╔══
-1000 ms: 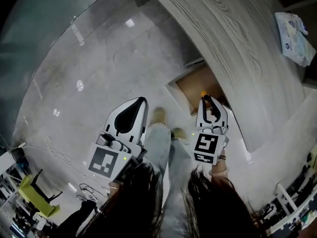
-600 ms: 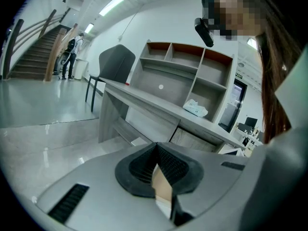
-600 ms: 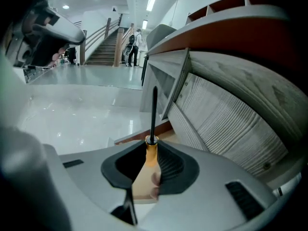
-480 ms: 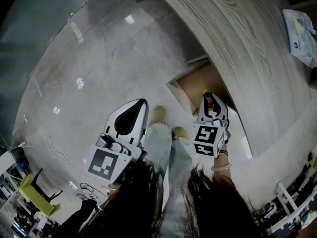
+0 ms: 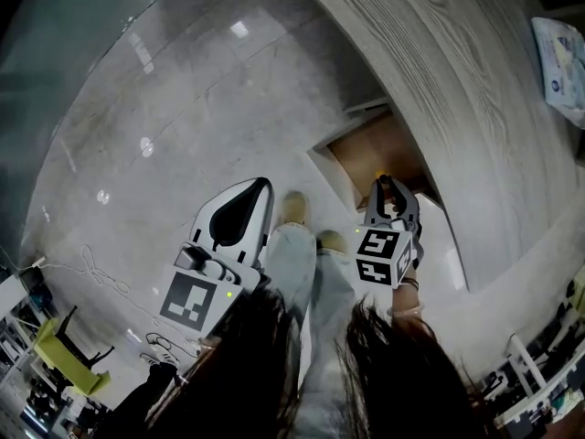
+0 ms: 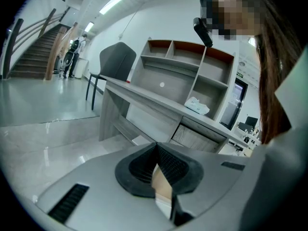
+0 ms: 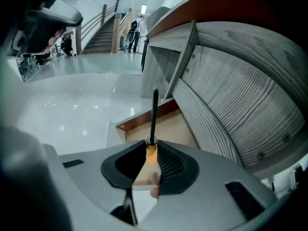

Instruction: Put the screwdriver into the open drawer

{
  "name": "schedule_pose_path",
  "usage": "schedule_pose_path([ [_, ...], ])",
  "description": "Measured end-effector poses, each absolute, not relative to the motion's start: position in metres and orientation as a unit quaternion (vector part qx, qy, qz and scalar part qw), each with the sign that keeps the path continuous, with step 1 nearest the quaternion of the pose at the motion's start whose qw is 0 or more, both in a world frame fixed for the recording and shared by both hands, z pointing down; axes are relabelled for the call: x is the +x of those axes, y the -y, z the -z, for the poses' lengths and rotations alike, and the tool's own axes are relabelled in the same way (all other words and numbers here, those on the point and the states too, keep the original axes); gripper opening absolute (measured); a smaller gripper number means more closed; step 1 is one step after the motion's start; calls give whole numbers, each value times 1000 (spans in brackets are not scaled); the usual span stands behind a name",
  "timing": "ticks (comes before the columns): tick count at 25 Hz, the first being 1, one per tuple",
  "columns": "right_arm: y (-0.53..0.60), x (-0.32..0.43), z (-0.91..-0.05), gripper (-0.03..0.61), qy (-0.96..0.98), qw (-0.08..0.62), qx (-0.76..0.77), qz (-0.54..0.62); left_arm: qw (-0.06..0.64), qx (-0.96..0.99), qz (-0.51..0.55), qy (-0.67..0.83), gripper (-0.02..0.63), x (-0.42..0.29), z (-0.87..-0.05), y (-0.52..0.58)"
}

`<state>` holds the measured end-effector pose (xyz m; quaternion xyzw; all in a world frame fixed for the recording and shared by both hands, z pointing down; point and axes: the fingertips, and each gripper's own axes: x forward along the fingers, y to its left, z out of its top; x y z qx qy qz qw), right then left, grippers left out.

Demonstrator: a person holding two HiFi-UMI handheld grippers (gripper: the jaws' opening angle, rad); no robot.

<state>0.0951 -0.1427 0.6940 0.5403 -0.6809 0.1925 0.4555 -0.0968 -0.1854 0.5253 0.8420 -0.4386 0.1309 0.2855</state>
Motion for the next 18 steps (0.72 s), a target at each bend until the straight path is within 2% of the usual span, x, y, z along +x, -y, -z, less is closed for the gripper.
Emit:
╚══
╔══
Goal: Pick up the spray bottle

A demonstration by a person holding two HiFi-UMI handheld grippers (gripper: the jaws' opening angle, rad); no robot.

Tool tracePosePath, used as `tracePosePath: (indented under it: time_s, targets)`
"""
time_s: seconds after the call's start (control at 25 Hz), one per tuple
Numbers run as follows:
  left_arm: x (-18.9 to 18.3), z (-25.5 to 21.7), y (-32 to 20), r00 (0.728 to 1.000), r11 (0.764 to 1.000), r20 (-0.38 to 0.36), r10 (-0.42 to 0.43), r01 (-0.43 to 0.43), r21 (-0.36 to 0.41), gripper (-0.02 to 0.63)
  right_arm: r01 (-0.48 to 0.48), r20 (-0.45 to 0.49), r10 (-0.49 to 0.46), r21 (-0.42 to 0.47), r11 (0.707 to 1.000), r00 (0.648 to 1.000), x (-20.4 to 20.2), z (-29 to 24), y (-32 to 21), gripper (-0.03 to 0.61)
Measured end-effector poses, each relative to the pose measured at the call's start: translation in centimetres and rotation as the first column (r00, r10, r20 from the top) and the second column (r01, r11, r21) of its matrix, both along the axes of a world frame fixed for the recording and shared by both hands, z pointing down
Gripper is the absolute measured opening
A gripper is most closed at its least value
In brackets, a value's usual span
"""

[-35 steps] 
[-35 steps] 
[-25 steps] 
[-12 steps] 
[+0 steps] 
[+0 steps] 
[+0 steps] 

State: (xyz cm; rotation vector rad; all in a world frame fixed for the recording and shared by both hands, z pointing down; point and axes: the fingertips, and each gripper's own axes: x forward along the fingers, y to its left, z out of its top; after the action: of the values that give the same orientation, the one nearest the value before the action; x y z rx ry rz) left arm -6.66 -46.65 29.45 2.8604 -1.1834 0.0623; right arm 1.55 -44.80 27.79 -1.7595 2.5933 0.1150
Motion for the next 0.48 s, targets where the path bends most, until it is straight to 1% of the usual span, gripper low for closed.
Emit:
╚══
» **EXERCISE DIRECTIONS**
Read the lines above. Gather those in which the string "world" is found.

» **YOUR SOLUTION**
  "description": "Measured end-effector poses, each absolute, not relative to the motion's start: position in metres and orientation as a unit quaternion (vector part qx, qy, qz and scalar part qw), each with the sign that keeps the path continuous, with step 1 nearest the quaternion of the pose at the motion's start whose qw is 0 or more, both in a world frame fixed for the recording and shared by both hands, z pointing down; axes are relabelled for the call: x is the +x of those axes, y the -y, z the -z, for the poses' lengths and rotations alike, and the tool's own axes are relabelled in the same way (all other words and numbers here, those on the point and the states too, keep the original axes); gripper opening absolute (measured); a smaller gripper number means more closed; step 1 is one step after the motion's start; calls give whole numbers, each value times 1000 (spans in brackets are not scaled); the usual span stands behind a name",
`<state>` holds the measured end-effector pose (xyz m; quaternion xyzw; all in a world frame fixed for the recording and shared by both hands, z pointing down; point and axes: the fingertips, and each gripper's own axes: x forward along the fingers, y to its left, z out of its top; x y z qx qy qz qw), right then left, grippers left out.
Measured end-effector poses, each relative to the pose measured at the call's start: translation in centimetres and rotation as the first column (r00, r10, r20 from the top) and the second column (r01, r11, r21) of its matrix, both along the axes of a world frame fixed for the recording and shared by both hands, z pointing down
State: (xyz cm; rotation vector rad; all in a world frame fixed for the recording and shared by both hands, z pointing down; point and axes: the fingertips, and each gripper's own axes: x forward along the fingers, y to its left, z out of its top; after the action: of the values that give the same orientation, the one nearest the value before the action; x y z rx ry rz) left arm -6.66 -46.65 29.45 2.8604 -1.1834 0.0623; right arm 1.55 -44.80 27.79 -1.7595 2.5933 0.1150

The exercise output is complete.